TASK TO COMPLETE: The answer is the set of lines that include "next", copied from the data below.
• • • • • • •
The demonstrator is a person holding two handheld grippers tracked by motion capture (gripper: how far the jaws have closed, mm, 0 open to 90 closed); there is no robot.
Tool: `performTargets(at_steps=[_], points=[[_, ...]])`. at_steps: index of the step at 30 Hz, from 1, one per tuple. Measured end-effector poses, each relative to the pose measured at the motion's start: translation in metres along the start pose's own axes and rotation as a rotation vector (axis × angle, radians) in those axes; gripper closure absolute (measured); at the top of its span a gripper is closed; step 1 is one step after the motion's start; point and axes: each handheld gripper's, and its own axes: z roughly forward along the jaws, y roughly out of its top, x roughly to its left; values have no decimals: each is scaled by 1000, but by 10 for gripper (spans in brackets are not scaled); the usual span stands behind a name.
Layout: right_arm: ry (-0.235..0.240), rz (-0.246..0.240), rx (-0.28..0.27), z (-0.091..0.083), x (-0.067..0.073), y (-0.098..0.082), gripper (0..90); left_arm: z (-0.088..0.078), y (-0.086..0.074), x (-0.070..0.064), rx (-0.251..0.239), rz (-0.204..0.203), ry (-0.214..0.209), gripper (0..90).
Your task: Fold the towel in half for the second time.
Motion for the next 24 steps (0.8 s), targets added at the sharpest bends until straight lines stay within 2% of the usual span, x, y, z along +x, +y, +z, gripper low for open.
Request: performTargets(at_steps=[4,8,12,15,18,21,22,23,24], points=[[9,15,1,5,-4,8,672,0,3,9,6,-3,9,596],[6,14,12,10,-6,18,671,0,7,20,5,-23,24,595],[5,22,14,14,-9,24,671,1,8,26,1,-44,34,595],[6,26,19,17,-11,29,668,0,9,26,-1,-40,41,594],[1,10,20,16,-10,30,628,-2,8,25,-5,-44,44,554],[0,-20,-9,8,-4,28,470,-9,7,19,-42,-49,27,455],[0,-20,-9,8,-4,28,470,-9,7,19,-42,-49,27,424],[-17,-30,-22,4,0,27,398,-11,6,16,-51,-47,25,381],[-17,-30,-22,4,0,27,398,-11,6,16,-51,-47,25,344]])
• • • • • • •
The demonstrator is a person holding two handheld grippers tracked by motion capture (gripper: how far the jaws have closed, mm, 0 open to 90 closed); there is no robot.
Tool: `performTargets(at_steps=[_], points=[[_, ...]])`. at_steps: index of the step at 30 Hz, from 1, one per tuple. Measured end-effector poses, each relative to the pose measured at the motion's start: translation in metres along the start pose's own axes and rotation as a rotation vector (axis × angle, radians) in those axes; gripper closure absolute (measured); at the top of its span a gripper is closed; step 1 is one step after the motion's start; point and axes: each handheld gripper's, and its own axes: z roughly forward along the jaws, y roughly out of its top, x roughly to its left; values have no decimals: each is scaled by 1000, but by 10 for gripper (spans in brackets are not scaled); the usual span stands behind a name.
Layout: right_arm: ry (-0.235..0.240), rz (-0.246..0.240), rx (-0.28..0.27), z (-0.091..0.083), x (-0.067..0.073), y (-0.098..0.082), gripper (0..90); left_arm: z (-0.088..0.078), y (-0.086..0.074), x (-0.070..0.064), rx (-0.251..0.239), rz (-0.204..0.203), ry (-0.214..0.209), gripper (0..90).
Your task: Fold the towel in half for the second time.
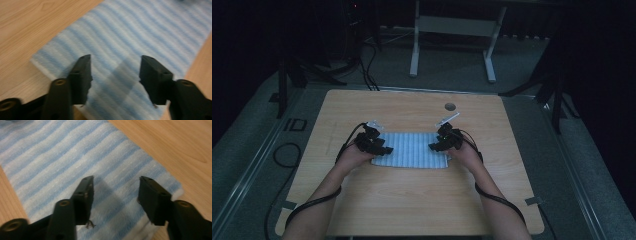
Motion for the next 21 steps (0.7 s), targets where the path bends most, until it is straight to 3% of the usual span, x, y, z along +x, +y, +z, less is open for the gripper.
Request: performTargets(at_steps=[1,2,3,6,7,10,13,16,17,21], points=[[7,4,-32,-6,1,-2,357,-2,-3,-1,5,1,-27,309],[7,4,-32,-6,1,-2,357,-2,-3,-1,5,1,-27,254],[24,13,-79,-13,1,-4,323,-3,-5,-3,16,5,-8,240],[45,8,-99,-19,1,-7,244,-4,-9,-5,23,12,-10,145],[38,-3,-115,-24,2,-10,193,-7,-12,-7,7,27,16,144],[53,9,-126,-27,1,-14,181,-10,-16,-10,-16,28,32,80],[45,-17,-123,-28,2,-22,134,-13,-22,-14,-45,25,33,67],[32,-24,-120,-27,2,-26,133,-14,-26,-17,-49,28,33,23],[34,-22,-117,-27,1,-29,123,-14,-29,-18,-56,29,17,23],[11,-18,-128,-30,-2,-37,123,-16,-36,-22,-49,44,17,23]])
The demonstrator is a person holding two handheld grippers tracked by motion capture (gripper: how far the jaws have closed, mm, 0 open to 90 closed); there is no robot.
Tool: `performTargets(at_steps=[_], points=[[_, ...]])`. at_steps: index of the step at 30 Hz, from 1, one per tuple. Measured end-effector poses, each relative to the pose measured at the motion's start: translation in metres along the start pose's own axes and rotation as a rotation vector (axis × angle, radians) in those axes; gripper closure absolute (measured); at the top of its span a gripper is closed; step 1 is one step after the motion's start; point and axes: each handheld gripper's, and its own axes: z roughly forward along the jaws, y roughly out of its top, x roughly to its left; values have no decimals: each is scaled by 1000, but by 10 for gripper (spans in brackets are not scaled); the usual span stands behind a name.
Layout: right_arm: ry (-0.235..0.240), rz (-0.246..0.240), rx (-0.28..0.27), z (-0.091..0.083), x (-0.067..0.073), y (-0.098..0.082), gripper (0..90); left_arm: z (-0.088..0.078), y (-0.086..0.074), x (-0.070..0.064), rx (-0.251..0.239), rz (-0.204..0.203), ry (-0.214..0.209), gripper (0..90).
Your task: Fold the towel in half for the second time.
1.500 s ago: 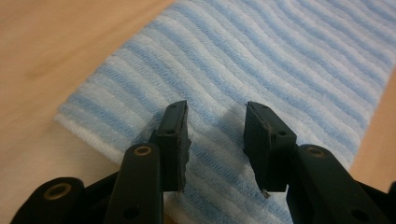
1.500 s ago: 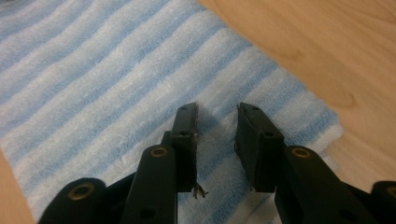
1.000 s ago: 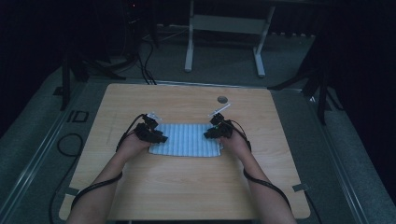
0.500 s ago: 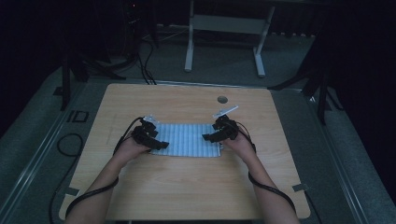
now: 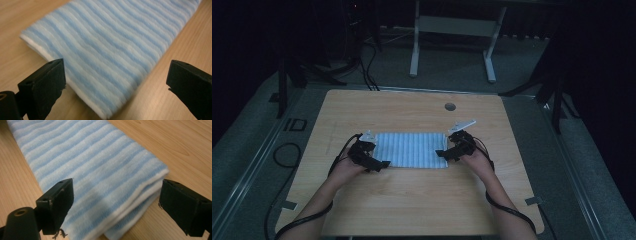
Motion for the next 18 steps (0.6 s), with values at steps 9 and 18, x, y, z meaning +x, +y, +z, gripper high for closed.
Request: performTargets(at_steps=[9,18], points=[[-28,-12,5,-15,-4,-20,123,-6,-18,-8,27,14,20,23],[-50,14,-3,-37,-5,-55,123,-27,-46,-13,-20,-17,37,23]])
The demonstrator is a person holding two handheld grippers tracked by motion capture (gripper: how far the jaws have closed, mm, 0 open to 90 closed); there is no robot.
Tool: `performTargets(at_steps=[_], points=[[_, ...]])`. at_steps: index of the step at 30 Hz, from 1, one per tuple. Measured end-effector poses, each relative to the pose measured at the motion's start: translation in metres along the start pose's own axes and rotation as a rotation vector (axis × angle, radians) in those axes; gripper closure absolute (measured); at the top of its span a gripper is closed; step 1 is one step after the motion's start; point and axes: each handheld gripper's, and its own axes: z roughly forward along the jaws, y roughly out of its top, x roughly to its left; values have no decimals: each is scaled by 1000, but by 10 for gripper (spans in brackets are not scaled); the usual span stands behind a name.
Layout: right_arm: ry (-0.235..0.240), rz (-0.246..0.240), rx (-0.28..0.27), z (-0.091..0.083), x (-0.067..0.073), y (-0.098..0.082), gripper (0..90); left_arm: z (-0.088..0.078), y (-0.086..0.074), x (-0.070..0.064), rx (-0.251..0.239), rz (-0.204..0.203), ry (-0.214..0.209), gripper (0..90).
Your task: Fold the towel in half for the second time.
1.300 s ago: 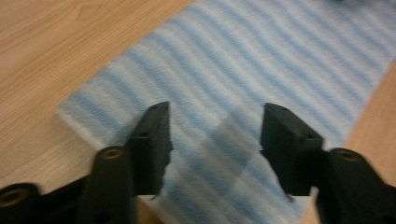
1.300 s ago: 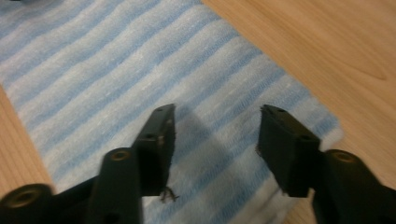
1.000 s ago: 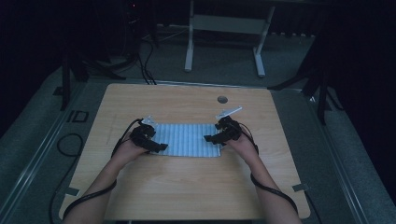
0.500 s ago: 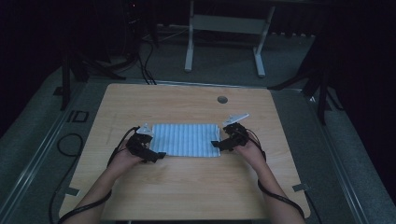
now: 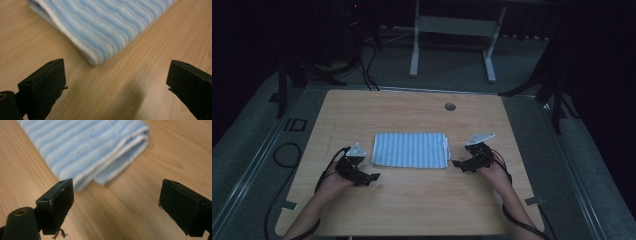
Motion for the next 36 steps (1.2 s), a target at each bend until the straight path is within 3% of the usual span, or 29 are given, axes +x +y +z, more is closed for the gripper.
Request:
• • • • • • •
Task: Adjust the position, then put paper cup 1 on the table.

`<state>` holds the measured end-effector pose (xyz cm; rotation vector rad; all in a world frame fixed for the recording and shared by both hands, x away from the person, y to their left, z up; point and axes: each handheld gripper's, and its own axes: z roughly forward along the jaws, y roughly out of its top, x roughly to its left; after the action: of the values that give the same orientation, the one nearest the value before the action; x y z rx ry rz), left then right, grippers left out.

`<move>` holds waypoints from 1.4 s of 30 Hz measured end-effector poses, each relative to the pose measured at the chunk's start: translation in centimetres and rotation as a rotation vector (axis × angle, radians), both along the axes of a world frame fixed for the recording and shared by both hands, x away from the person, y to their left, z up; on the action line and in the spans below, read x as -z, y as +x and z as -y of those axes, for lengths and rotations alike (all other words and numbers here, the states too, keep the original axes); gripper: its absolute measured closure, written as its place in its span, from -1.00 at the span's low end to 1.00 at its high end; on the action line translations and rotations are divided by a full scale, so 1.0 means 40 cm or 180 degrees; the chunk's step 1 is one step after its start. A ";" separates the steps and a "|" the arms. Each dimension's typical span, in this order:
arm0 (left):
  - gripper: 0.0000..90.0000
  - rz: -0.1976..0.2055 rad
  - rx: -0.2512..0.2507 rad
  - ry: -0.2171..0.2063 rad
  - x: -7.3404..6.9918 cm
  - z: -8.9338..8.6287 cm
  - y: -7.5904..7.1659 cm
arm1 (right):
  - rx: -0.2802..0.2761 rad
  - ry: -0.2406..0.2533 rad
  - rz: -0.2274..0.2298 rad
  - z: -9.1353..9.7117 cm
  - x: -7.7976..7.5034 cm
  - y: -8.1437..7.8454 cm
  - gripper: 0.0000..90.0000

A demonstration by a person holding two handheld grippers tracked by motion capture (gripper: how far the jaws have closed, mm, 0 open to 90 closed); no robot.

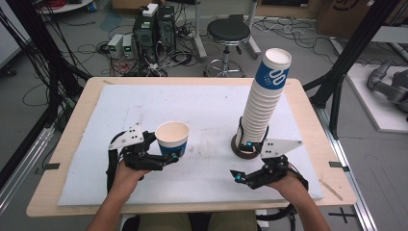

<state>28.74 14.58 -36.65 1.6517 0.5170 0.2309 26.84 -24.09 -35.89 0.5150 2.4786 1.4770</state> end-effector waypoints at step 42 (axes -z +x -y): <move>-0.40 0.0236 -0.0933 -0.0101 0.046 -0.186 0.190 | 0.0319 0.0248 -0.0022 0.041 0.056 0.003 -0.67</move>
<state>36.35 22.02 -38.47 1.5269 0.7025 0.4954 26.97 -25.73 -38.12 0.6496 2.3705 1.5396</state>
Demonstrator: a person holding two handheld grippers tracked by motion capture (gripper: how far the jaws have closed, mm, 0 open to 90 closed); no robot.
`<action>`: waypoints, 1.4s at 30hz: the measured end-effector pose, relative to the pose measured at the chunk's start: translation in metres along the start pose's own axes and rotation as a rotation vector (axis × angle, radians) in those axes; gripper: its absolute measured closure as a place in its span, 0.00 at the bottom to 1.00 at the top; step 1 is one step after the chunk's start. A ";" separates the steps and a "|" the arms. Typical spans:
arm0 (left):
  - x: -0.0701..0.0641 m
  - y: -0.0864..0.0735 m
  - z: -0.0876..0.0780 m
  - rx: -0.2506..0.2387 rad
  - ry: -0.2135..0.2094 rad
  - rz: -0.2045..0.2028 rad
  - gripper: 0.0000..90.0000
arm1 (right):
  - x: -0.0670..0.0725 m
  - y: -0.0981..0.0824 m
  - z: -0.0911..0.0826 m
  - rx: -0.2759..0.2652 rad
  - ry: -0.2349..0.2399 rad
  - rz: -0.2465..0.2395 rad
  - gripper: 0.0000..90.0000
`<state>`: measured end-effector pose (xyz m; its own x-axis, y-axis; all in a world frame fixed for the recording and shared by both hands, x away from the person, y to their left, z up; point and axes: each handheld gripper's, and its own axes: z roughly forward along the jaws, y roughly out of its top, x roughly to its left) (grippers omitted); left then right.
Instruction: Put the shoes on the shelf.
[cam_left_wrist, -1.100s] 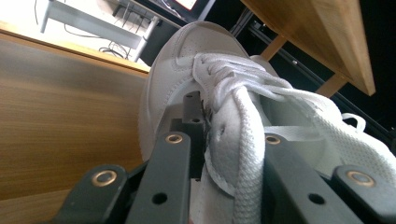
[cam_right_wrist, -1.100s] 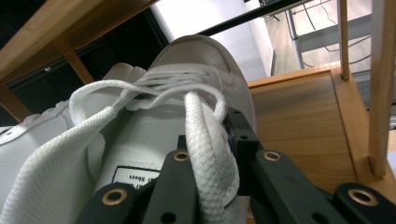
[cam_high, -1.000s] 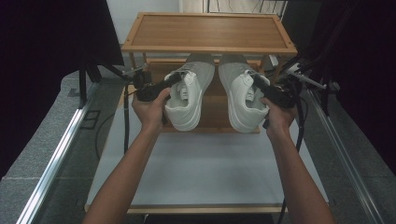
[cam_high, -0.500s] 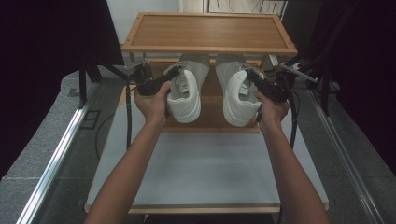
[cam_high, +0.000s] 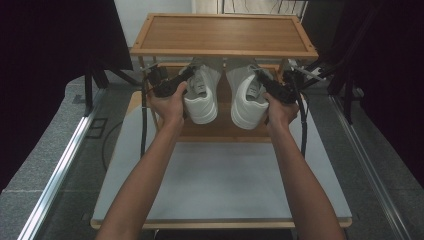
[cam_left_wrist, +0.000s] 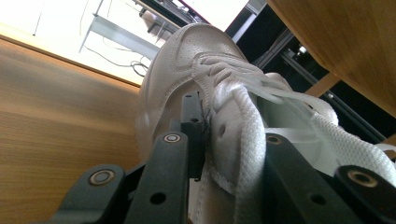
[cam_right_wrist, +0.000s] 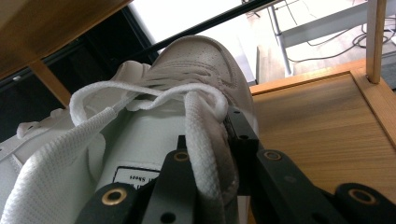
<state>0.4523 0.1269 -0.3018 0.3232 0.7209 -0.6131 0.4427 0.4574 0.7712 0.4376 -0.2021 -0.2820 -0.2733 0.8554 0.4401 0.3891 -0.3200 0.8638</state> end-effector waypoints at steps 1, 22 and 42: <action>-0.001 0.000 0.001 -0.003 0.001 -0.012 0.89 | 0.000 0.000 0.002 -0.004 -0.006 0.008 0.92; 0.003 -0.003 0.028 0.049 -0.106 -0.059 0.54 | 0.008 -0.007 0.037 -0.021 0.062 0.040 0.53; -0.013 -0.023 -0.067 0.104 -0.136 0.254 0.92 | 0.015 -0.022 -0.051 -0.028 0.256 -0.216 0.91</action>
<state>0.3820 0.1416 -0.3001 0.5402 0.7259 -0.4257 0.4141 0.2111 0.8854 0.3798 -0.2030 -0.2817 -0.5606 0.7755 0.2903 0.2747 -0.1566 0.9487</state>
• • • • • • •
REPLY:
Motion for the next 24 steps (0.8 s), targets added at the sharpest bends until straight lines stay within 2% of the usual span, x, y, z along +x, +y, +z, gripper low for open.
Motion for the next 21 steps (0.7 s), targets where the path bends most, until it is straight to 3% of the usual span, x, y, z along +x, +y, +z, less is open for the gripper.
Motion for the next 18 steps (0.6 s), with values at steps 9 and 18, x, y, z meaning +x, +y, +z, gripper high for closed.
Motion for the next 36 steps (1.2 s), a target at each bend until the straight path is within 3% of the usual span, or 29 are given, axes +x +y +z, more is closed for the gripper.

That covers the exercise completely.